International Day of the Midwife
5 MAY 2014 | GLOBAL
WHO joins partners in celebrating the International Day of the Midwife 2014, observed every year on May 5th. The International Confederation of Midwives (ICM) theme this year is “Midwives: changing the world one family at a time” accompanied by the overarching theme “The world needs midwives now more than ever”. WHO takes this opportunity of this day to highlight the critical role that midwives have in ensuring the care and survival of newborn babies.
Every day, midwives around the world are to be thanked for their work in providing care to women and their newborns, in particular at the critical time around childbirth.
Much progress has been made in recent years in increasing access to skilled care at birth and the proportion of women who give birth in facilities. Nevertheless, every year, 2.9 million newborns die in the first month of life and another 2.6 million babies are stillborn with many of these deaths occurring around the time of birth. In addition, an estimated 287,000 women die as a result of pregnancy and childbirth. The highest burden of maternal and newborn death is in low-income countries, especially in rural areas.
This year, Ministers of Health from countries around the world will discuss the “Every Newborn: an action plan to end preventable deaths” (ENAP) at the World Health Assembly in May in Geneva. With the support of WHO and UNICEF, the ENAP has been developed though a consultative process involving governments and concerned partners. Many midwives from all regions have provided excellent inputs to the document.
The ENAP highlights the critical importance of quality of care around childbirth and the immediate postnatal period for saving the lives of women and newborns, and preventing stillbirths – a triple return on investment. It recognizes that care for women and newborns - from before conception through the postnatal period - is best provided by a dedicated health professional qualified in midwifery, and that this care should be based on respect for the normal biological process of childbirth. Professional midwives are uniquely placed to provide such care, working in teams with communities and specialists in order to create access and ensure timely recognition and management of complications when they occur.

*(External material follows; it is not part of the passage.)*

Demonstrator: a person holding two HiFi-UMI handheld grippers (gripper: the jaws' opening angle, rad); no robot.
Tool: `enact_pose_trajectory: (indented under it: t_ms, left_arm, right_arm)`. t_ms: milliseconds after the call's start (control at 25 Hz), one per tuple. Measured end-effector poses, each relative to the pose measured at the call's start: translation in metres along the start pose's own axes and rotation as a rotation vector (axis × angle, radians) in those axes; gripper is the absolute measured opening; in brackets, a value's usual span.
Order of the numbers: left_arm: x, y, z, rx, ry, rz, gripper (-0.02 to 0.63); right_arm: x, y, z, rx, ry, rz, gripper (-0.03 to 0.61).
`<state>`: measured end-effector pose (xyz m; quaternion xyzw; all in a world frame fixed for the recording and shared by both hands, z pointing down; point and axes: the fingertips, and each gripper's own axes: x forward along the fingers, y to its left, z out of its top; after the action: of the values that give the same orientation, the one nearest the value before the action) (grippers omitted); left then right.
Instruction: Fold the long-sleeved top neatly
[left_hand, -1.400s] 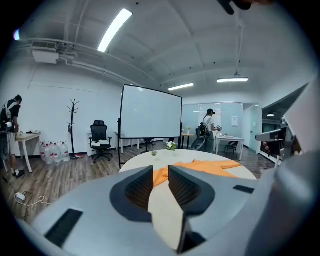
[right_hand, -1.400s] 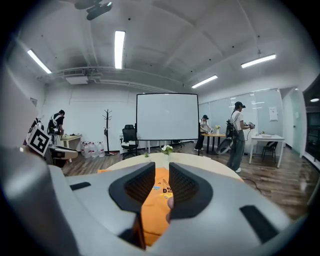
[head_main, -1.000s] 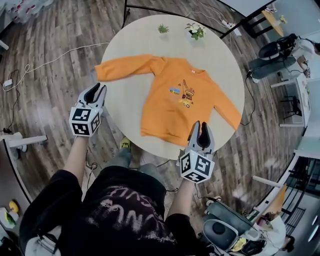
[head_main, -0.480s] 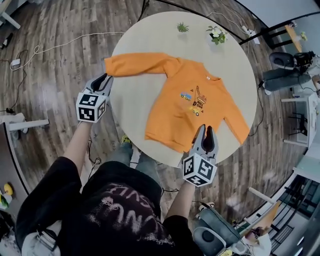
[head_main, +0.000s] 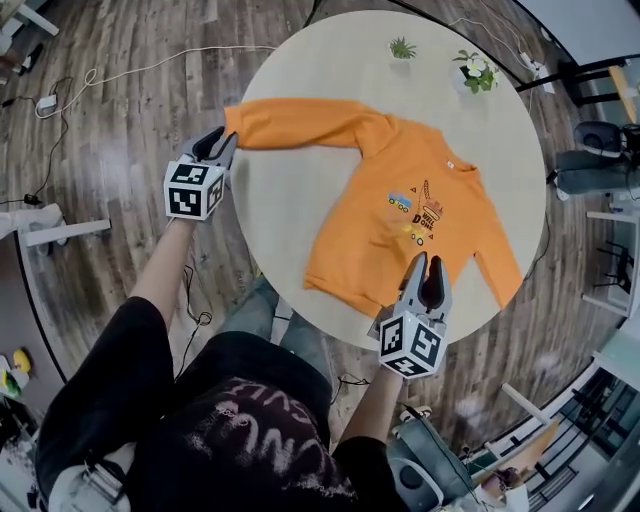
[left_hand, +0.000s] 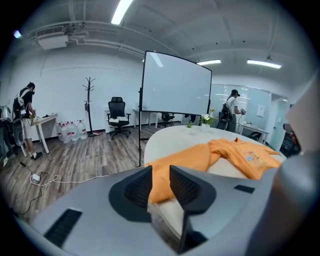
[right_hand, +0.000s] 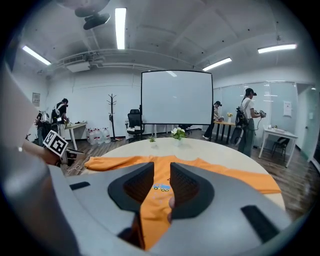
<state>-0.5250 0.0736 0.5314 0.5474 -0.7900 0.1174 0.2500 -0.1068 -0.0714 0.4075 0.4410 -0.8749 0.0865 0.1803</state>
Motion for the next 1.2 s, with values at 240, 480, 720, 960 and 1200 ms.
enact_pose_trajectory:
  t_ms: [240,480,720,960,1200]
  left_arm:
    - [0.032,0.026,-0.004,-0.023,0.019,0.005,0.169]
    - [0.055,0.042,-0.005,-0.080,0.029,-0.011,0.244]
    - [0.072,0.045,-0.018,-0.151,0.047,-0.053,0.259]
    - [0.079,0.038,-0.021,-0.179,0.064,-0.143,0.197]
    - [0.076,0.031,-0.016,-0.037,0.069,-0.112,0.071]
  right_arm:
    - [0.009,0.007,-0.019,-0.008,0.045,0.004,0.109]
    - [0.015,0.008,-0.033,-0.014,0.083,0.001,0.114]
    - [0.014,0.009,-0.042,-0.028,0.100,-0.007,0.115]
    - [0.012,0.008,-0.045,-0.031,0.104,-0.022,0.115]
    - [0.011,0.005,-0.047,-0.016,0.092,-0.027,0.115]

”One of the ENAPs key objectives will be to encourage governments to allocate adequate resources for maternal and newborn health services within national health sector plans. This should include funds for the training and retention of midwives. We will continue to support countries to develop and strengthen their midwifery services as a critical intervention to save the lives of women and newborns” says Dr Elizabeth Mason, Director of WHOs Department for Maternal, Newborn, Child and Adolescent Health.
WHO encourages countries to create universal access to a well-educated, regulated midwifery workforce in a health system with adequate equipment and supplies, as the means to prevent up to two-thirds of maternal and newborn deaths. The Organization recognizes the pivotal role that midwives play in the provision of quality maternal and newborn health services. However, to ensure high levels of coverage and quality care, an estimated 350,000 more midwives are still needed globally.